Legal Update: Driving in 2015
Changes to motoring legislation in 2015
Patriotic Driving Licences
The Union Flag will be displayed on driving licences issued after January 1, 2015. The changes will apply to motorists in England, Scotland and Wales and is designed to provide road users with a symbolic sign of their national identity.
Another new law introduced in January 2015 allows the operation of driverless cars on UK roads for the first time. The areas selected by the Government for trials are Bristol, the London borough of Greenwich, and Milton Keynes and Coventry, which are working together on one project.
From 2015, medical staff treating patients on the move are now exempt from seatbelt laws introduced in 1993 if they are “providing medical attention or treatment to a patient which due to its nature or the medical situation of the patient cannot be delayed”.
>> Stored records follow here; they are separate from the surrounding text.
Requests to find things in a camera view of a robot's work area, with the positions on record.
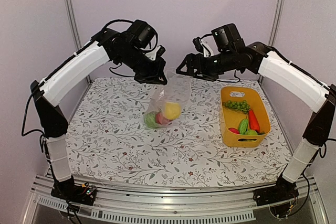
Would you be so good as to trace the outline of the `clear zip top bag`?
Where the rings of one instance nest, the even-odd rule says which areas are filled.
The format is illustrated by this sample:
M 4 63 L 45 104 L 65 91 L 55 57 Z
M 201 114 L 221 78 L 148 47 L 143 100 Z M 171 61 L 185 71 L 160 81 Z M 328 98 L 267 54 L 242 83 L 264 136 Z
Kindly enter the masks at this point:
M 167 69 L 165 71 L 165 76 L 167 78 L 167 84 L 164 86 L 160 85 L 154 90 L 145 114 L 152 111 L 156 113 L 163 112 L 164 104 L 166 102 L 179 103 L 182 114 L 182 110 L 188 104 L 191 97 L 191 79 L 187 76 L 176 74 L 173 68 Z M 159 125 L 157 129 L 168 127 L 175 123 L 177 119 L 173 120 L 168 125 Z

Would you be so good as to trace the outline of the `green guava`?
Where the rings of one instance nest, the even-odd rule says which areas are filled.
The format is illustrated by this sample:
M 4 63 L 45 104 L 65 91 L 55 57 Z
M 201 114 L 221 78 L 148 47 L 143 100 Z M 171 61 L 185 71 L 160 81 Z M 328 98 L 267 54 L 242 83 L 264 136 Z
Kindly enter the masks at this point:
M 247 130 L 245 132 L 245 135 L 258 135 L 258 132 L 255 130 Z
M 152 111 L 149 113 L 146 113 L 143 117 L 144 123 L 146 124 L 147 127 L 151 129 L 157 129 L 159 125 L 156 123 L 156 112 Z

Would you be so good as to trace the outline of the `yellow lemon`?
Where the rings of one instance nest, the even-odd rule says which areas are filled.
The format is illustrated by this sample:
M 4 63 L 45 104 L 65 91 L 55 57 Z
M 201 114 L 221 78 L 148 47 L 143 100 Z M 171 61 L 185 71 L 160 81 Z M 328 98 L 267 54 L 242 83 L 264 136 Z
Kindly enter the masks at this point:
M 181 114 L 181 106 L 179 103 L 166 102 L 163 108 L 163 116 L 168 120 L 175 120 Z

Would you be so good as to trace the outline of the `red apple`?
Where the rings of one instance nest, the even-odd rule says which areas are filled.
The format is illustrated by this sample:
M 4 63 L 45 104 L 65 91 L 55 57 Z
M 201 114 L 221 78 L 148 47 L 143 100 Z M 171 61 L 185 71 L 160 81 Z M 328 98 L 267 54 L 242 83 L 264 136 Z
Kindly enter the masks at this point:
M 171 123 L 173 120 L 167 119 L 162 112 L 158 112 L 155 116 L 155 122 L 158 125 L 168 125 Z

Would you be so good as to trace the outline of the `yellow plastic basket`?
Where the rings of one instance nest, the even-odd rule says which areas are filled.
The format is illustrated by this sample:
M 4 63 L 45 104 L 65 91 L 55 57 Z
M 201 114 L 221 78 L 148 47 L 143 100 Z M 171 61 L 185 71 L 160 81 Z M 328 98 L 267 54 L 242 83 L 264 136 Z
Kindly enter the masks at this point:
M 238 129 L 243 119 L 248 120 L 248 113 L 234 111 L 225 108 L 223 105 L 220 109 L 220 130 L 223 143 L 229 147 L 257 147 L 271 130 L 268 113 L 259 93 L 251 88 L 242 88 L 229 86 L 220 91 L 221 103 L 231 101 L 247 101 L 251 110 L 260 125 L 258 135 L 235 134 L 228 129 L 233 127 Z

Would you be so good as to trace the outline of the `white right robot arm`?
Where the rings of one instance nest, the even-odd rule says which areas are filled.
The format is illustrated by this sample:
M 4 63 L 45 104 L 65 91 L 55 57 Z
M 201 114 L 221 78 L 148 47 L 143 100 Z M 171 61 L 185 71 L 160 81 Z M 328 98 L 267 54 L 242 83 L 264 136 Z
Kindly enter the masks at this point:
M 335 85 L 326 85 L 286 59 L 274 47 L 255 42 L 248 46 L 230 47 L 210 57 L 190 53 L 181 64 L 185 75 L 215 81 L 231 70 L 247 69 L 279 84 L 312 111 L 312 116 L 290 162 L 271 190 L 276 201 L 291 194 L 292 186 L 307 166 L 313 162 L 318 149 L 328 140 L 335 113 Z

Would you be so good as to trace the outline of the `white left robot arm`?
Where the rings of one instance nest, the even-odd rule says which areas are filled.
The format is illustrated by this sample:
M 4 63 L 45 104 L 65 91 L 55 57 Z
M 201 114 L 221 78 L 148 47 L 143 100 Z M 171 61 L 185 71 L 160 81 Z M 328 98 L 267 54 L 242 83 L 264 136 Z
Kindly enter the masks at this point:
M 109 61 L 131 68 L 138 83 L 166 85 L 162 58 L 165 48 L 155 45 L 147 49 L 152 38 L 158 35 L 151 29 L 128 29 L 120 33 L 104 28 L 51 74 L 31 83 L 29 101 L 34 102 L 42 126 L 39 130 L 44 138 L 41 149 L 46 154 L 58 192 L 67 200 L 77 197 L 78 188 L 68 164 L 68 121 L 59 107 L 60 102 L 80 81 Z

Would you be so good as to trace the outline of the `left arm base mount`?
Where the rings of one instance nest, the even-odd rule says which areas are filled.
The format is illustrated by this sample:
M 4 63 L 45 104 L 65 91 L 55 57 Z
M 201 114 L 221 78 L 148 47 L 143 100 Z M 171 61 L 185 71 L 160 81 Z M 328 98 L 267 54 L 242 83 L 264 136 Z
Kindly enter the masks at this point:
M 73 178 L 64 182 L 55 181 L 51 190 L 51 195 L 55 198 L 88 206 L 93 206 L 96 194 L 97 188 L 94 185 L 76 185 Z

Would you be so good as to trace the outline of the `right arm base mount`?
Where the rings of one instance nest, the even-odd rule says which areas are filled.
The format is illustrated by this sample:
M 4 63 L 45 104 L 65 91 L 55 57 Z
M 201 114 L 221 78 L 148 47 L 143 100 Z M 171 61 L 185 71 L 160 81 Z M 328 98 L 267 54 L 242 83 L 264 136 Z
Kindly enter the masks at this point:
M 270 208 L 271 214 L 276 218 L 287 218 L 294 203 L 290 203 L 290 199 L 296 200 L 299 196 L 296 183 L 290 183 L 280 176 L 275 185 L 256 189 L 253 192 L 253 200 L 257 206 L 275 204 Z
Work Can “Benefit In Kind”
The “benefit in kind” to someone who is able to use their work’s van for personal use has now increased to £3,150 for Income Tax purposes.
A new law on driving under the influence of certain drugs, including some common medicines, will come into force on 2 March 2015.
The law states that it is an offence to drive with certain drugs above specified limits in your system, even if your driving ability is not impaired.
There are, however, medical defences for people caught driving under the influence of properly prescribed drugs.
The new law mainly relates to prescription medications that are sometimes abused, such as medicines used to treat extreme pain, drug addiction and multiple sclerosis.
Paper Driving Licence
From 8 June 2015, the photocard licence counterpart will not be valid and will no longer be issued by DVLA.
Endorsements and penalty points will instead be recorded on DVLA’s driver record.
Entitlements/penalty points and the status of your driving licence won’t change.
Smoking In Cars
Smoking in cars carrying children will become illegal from 1 October 2015.
The measure will criminalise smoking by parents, carers or other adults in a car carrying anyone under the age of 18.
The punishment is expected to range from a £60 fine or points on a motorist’s licence to as much as £10,000 for drivers who fail to stop passengers smoking in a vehicle carrying a child.